Video report by ITV News Correspondent Rebecca Barry, in Hong Kong
China's ambassador to the UK has said Beijing will not "sit on its hands and watch... the situation in Hong Kong deteriorate further", warning it is "fully prepared for the worst", as clashes between police and pro-democracy protesters continue.
Speaking in London, Liu Xiaoming also urged British politicians not to interfere in Hong Kong and criticised Western media for "biased" reporting of what is going on.
The 63-year-old said that extremists masquerading as democracy protesters are dragging Hong Kong "down a dangerous road", and that if the unrest becomes "uncontrollable, the central government will not sit on its hands and watch".
"We have enough solutions and enough power within the limits of basic law to quell any unrest swiftly," he said.
He added:"We hope this will end in an orderly way.
"In the meantime we are fully prepared for the worst."
At the same time, the ambassador blamed Western media for "pouring oil on the flames" and exacerbating the situation.
Mr Xiaoming also accused Western media of reporting "biased accounts" of what is happening and not adequately covering the support for the authorities and police, adding this is "misleading the young".
He said the media must bear some "responsibility" for what is happening in the Asian financial capital.
Mr Xiaoming also accused some UK politicians of having a colonial mindset and still believing the special administrative region is part of the British empire.
His comments at a press conference came days after Foreign Secretary Dominic Raab was told by Beijing to stop interfering in Hong Kong's affairs.
Downing Street has expressed its concern about the violence and called for "calm from all sides".
Foreign Office minister Andrew Murrison sought to play down any division with Beijing.
He urged all sides to exercise restraint - including the protesters - but added he was sure China respected the treaty signed with the UK before the handover of Hong Kong.
But Lord Patten, the UK's final colonial governor of the territory, has been vocal in calling for Boris Johnson to act in defence of Hong Kong's freedoms.
Mr Liu warned unnamed "foreign forces" against interference, adding: "I want to reiterate here that Hong Kong is part of China.
"I sincerely hope that people from all walks of life in the UK will have a clear understanding of a big picture, act in the interests of Hong Kong's prosperity and stability, and refrain from saying or doing anything that interferes in Hong Kong's affairs or undermines the rule of law in Hong Kong."
He was asked about a proposal by the Commons Foreign Affairs Select Committee chairman, Tom Tugendhat, to extend UK citizenship rights to Hong Kong Chinese.
Mr Liu replied that some British politicians think "their hands are still in the colonial days".
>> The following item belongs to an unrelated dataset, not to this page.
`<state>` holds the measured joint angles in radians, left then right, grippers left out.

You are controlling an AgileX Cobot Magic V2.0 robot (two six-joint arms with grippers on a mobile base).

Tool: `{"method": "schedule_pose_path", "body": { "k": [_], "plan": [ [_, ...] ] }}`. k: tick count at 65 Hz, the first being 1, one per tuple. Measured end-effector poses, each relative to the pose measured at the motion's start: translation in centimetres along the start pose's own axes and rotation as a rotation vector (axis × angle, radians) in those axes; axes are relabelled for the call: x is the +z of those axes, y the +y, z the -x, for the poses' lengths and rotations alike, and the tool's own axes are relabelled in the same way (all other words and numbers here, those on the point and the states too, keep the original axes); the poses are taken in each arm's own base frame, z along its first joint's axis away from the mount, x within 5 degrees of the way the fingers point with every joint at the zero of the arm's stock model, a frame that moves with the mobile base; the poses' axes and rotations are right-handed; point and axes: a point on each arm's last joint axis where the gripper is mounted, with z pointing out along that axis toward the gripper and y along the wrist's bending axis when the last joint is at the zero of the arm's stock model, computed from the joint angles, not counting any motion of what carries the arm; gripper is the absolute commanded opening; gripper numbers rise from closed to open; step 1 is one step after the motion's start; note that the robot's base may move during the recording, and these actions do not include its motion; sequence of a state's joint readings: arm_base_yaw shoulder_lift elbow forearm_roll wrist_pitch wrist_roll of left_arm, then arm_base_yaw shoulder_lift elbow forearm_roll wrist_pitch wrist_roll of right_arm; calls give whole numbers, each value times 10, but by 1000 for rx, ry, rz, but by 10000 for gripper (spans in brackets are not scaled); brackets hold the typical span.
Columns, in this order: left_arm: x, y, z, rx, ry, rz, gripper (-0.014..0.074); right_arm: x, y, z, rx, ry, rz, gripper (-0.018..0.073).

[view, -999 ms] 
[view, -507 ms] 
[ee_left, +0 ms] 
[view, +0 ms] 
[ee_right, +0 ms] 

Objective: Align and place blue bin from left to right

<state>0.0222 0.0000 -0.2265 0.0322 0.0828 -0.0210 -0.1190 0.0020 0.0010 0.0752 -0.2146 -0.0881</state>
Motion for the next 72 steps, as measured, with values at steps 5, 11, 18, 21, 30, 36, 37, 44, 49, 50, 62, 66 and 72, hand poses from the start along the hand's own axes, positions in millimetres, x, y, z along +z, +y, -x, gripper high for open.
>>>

"I think some of them still regard Hong Kong as part of British empire and they treat Hong Kong as part of the UK," he added.
Hong Kong is a former British territory which was handed back to China in 1997, but the region enjoys special freedoms, for example in law, that the mainland does not.
Some demonstrators have inadvertently pitted the UK against China in the protests, with demonstrators tearing down Chinese flags and waving union jacks.
Protests that began in early June have paralysed parts of the territory, including its international airport, and led to hundreds of arrests.
Violent clashes between police and protesters have broken out during the demonstrations which have seen police fire more than 1,800 rounds of tear gas and a nurse reportedly blinded after she was shot by a bean bag round.
On Monday and Tuesday hundreds of flights were cancelled or delayed when demonstrators filled Hong Kong International Airport's terminal, and clashes between police and protesters inside turned increasingly violent.
An injunction has since been acquired which restricts where demonstrators can go in the airport, leading to a normal service being resumed.
Demonstrations began in June after the Hong Kong government attempted to introduce an extradition bill which would mean criminal suspects could face trial in mainland China.
Since then, Hong Kong's Chief Executive Carrie Lam has said that the bill is "dead" and has been suspended, but protesters want it to be withdrawn completely.
The demonstrations have since morphed to include Ms Lam's resignation, democratic elections, the release of those arrested in earlier protests and an investigation into police use of force against protesters.